* _Assigned task_
Return nothing but the lines from the one with "A thing is named, a" through the one with "# inside = enclosed" in the data below, word for word and without pictures.

[Data in this exercise Boundary: Start]

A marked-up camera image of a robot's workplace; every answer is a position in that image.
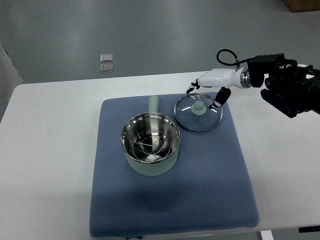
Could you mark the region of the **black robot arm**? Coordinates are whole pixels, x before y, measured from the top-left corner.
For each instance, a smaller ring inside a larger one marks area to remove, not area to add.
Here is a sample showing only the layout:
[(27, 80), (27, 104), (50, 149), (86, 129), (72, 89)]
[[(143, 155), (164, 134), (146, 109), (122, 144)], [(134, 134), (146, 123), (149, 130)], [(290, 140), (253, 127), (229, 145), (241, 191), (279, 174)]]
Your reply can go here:
[(289, 118), (300, 113), (320, 113), (320, 71), (312, 65), (298, 66), (283, 53), (257, 55), (247, 61), (250, 84), (265, 85), (261, 97)]

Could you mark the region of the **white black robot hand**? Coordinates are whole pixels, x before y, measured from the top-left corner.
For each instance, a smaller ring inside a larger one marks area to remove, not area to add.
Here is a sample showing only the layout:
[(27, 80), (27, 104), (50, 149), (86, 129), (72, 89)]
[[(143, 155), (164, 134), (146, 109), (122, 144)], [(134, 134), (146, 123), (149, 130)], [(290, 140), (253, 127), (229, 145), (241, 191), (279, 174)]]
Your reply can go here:
[(194, 89), (220, 88), (210, 109), (223, 106), (231, 95), (230, 87), (248, 89), (251, 85), (249, 70), (246, 67), (239, 69), (214, 68), (190, 83), (186, 93), (190, 94)]

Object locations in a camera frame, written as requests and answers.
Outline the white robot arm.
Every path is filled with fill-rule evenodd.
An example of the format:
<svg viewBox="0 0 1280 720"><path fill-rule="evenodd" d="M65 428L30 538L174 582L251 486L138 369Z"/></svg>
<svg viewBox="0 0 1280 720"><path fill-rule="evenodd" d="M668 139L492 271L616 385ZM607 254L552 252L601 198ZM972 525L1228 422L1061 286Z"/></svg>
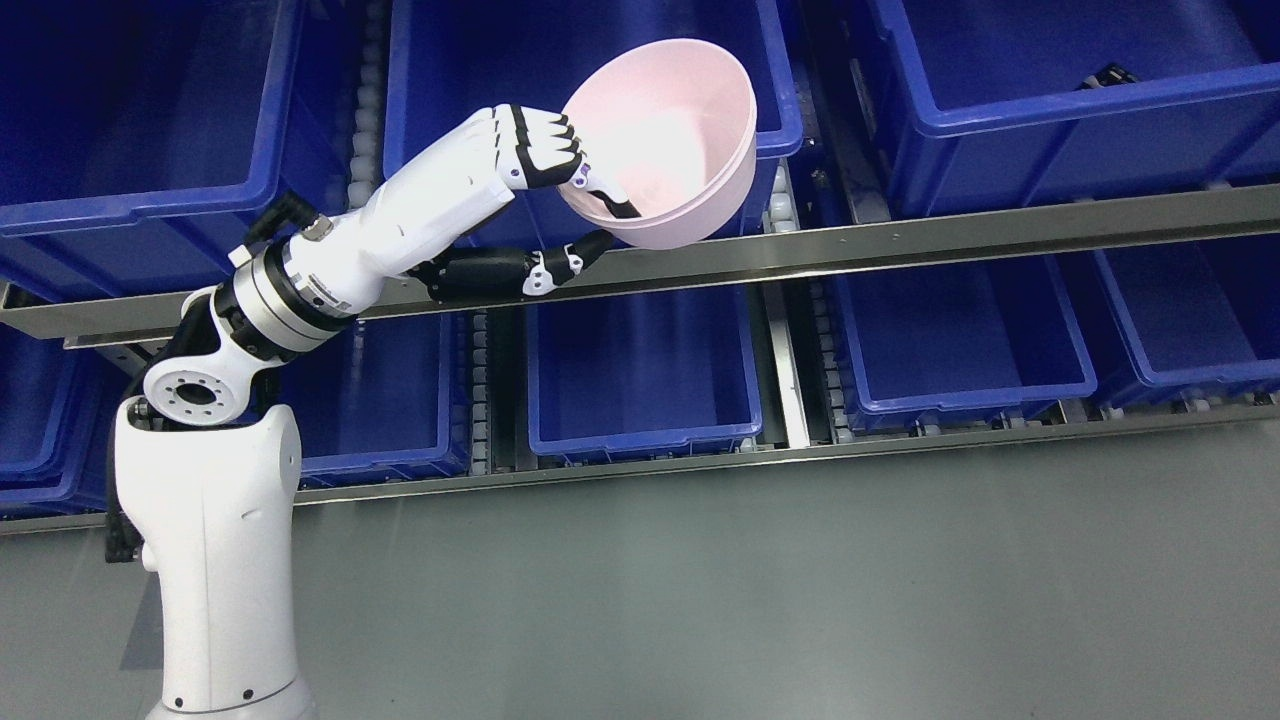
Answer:
<svg viewBox="0 0 1280 720"><path fill-rule="evenodd" d="M163 684L151 719L314 719L300 670L292 518L302 464L282 404L239 424L285 360L262 300L230 281L189 295L111 430L106 556L160 588Z"/></svg>

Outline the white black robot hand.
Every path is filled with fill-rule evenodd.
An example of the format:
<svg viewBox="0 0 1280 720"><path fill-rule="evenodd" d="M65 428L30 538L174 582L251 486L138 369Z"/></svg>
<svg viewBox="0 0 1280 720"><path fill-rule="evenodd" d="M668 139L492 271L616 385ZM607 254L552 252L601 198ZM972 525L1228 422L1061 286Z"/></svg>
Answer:
<svg viewBox="0 0 1280 720"><path fill-rule="evenodd" d="M416 277L439 299L541 297L568 284L611 245L595 231L554 250L457 249L518 192L566 186L599 199L614 219L639 210L614 174L582 147L568 117L500 104L404 164L320 240L291 240L287 277L323 310L355 315L385 279Z"/></svg>

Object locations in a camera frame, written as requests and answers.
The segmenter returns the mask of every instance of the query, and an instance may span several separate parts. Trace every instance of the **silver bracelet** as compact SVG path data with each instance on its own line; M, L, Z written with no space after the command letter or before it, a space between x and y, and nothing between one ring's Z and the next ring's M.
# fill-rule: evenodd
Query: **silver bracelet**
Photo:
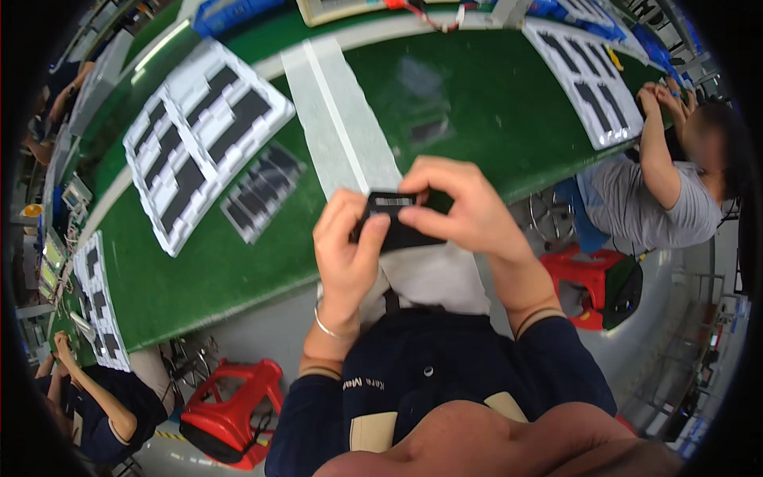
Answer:
M326 328L324 326L324 324L321 323L320 320L318 319L318 304L315 305L315 309L314 310L315 310L315 322L318 323L318 326L320 327L321 330L324 331L325 334L329 335L332 338L337 338L338 340L342 340L342 341L345 341L345 340L354 340L355 339L355 334L351 334L351 335L348 335L348 336L342 336L342 335L336 334L332 330L329 330L328 328Z

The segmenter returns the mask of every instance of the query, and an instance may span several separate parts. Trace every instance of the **red wire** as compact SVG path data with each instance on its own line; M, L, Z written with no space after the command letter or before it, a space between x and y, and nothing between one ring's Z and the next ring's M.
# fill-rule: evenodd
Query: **red wire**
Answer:
M464 10L471 10L473 8L477 8L477 4L476 3L471 3L470 2L470 3L464 3L462 5L464 6ZM418 8L414 7L413 5L410 5L410 4L406 3L403 6L405 7L406 10L413 12L417 17L425 18L427 20L427 23L430 24L430 26L432 28L434 28L435 30L441 31L443 29L443 26L441 24L437 24L437 23L431 21L430 18L429 18L429 15L426 15L423 11L419 10ZM456 21L456 22L454 22L453 24L451 24L447 28L446 33L450 33L451 31L455 30L458 27L459 27L459 23L458 23L458 21Z

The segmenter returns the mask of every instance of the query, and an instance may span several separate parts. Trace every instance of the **beige pants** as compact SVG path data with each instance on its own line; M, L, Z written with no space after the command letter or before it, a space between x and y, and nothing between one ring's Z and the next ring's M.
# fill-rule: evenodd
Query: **beige pants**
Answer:
M474 254L451 242L382 255L376 283L360 304L361 326L365 328L384 316L383 295L389 288L399 295L401 308L442 305L451 313L490 314L490 299ZM322 296L318 284L318 298Z
M175 392L169 383L169 375L164 369L162 356L158 346L150 346L145 350L130 353L130 366L140 381L151 388L156 396L162 401L167 415L175 409Z

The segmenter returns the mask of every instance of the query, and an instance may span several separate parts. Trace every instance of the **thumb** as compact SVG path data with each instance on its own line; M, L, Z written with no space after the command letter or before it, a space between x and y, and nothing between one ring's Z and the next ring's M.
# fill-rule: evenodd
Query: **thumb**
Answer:
M360 231L356 261L362 266L378 262L391 219L387 214L377 214L365 221Z
M424 235L441 240L452 240L456 232L452 218L426 207L403 207L398 219Z

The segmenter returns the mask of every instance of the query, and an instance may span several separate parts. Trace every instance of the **gray shirt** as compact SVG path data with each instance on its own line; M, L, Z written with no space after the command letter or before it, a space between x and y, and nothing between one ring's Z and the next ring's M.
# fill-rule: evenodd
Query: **gray shirt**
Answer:
M723 219L718 204L700 180L693 163L674 163L681 177L681 194L666 211L646 188L641 166L619 156L597 164L588 174L598 205L586 212L591 222L607 234L626 238L648 248L682 248L703 243Z

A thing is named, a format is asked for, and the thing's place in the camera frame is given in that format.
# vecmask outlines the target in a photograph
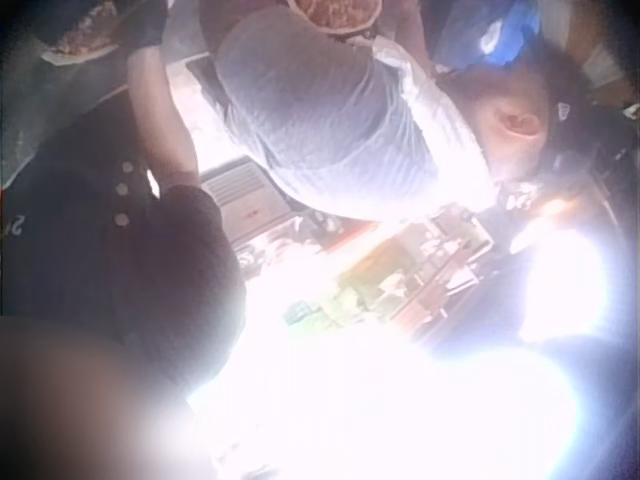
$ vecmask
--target man
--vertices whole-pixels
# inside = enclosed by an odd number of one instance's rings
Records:
[[[276,1],[201,0],[201,23],[232,135],[315,209],[377,221],[451,201],[482,210],[495,181],[535,168],[540,76],[478,67],[438,85],[415,0],[385,1],[387,38],[369,44],[330,38]]]
[[[186,394],[226,360],[245,289],[171,98],[166,1],[134,7],[120,10],[128,93],[46,141],[3,192],[2,313],[123,343]]]

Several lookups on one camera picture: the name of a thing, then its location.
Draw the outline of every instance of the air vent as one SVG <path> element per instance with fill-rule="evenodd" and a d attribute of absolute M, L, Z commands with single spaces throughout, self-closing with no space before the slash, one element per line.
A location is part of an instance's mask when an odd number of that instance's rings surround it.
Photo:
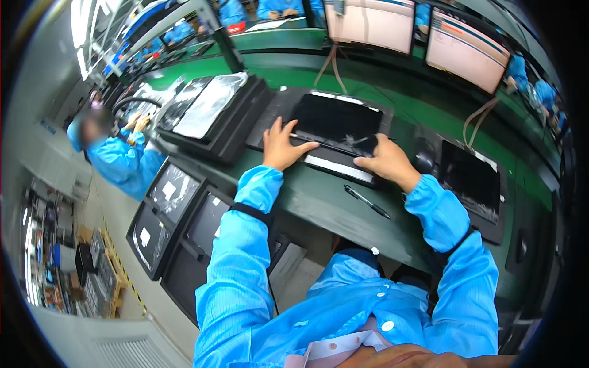
<path fill-rule="evenodd" d="M 173 368 L 148 336 L 95 343 L 112 368 Z"/>

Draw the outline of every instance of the hand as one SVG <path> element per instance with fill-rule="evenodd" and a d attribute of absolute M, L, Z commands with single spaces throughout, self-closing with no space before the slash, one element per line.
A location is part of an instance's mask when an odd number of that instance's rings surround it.
<path fill-rule="evenodd" d="M 282 12 L 282 16 L 298 15 L 298 14 L 299 14 L 299 12 L 297 10 L 291 9 L 291 8 Z"/>
<path fill-rule="evenodd" d="M 420 31 L 421 31 L 421 32 L 422 32 L 424 35 L 426 35 L 426 34 L 428 34 L 428 32 L 429 32 L 429 27 L 428 27 L 428 26 L 426 26 L 425 24 L 420 24 L 420 25 L 419 25 L 419 30 L 420 30 Z"/>
<path fill-rule="evenodd" d="M 129 122 L 127 123 L 127 125 L 125 125 L 125 130 L 129 130 L 132 127 L 135 126 L 135 123 L 137 122 L 137 119 L 139 119 L 139 117 L 141 116 L 141 113 L 138 112 L 136 114 L 134 114 L 133 116 L 131 116 L 131 118 L 129 119 Z"/>
<path fill-rule="evenodd" d="M 277 11 L 272 10 L 271 12 L 268 13 L 268 18 L 269 19 L 278 19 L 278 18 L 280 18 L 280 14 L 278 14 Z"/>
<path fill-rule="evenodd" d="M 139 122 L 137 123 L 137 125 L 135 126 L 135 129 L 133 130 L 133 133 L 137 133 L 137 132 L 143 131 L 143 129 L 145 129 L 145 127 L 149 123 L 149 120 L 150 119 L 151 119 L 151 116 L 149 116 L 149 115 L 145 115 L 144 117 L 142 117 L 139 120 Z"/>
<path fill-rule="evenodd" d="M 264 132 L 264 161 L 262 165 L 284 171 L 304 153 L 319 147 L 317 142 L 307 142 L 296 147 L 290 144 L 290 132 L 298 120 L 293 120 L 282 128 L 282 117 L 278 117 L 271 129 Z"/>
<path fill-rule="evenodd" d="M 376 137 L 378 144 L 374 149 L 374 158 L 356 157 L 354 163 L 382 178 L 394 181 L 405 193 L 411 193 L 421 179 L 421 174 L 411 166 L 401 147 L 384 134 L 377 134 Z"/>

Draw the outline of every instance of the gray floor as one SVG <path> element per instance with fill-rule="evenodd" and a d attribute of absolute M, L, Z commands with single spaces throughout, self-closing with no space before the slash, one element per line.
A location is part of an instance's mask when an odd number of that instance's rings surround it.
<path fill-rule="evenodd" d="M 151 281 L 148 278 L 125 239 L 138 205 L 138 202 L 95 174 L 90 197 L 81 208 L 77 208 L 77 223 L 89 228 L 105 228 L 106 223 L 121 264 L 147 311 L 154 316 L 170 340 L 191 359 L 198 328 L 169 298 L 159 281 Z M 289 283 L 276 295 L 279 311 L 283 312 L 305 298 L 307 290 L 329 262 L 332 255 L 332 233 L 286 213 L 280 213 L 276 217 L 276 224 L 295 244 L 307 250 L 305 259 Z M 399 265 L 398 262 L 387 258 L 380 258 L 380 261 L 387 277 Z M 143 307 L 130 287 L 125 291 L 121 318 L 143 318 Z"/>

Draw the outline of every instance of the cardboard box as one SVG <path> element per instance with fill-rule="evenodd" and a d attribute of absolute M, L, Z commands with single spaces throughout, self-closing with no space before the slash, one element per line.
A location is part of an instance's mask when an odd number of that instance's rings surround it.
<path fill-rule="evenodd" d="M 72 300 L 84 300 L 84 289 L 80 286 L 80 280 L 76 272 L 70 273 L 70 282 L 72 284 Z"/>
<path fill-rule="evenodd" d="M 90 241 L 92 240 L 92 232 L 92 229 L 89 229 L 84 225 L 78 225 L 78 231 L 76 232 L 77 241 L 90 244 Z"/>

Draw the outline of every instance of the monitor screen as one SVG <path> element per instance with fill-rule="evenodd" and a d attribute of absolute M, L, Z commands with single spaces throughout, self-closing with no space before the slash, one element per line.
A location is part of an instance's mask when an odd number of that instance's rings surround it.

[Data in this exercise Boundary: End]

* _Answer box_
A thing is named, a format is asked for, and the thing's place in the camera frame is given in that format.
# vecmask outlines the target in a photograph
$ vecmask
--target man
--vertices whole-pixels
# inside = enclosed by an odd number of one instance's rings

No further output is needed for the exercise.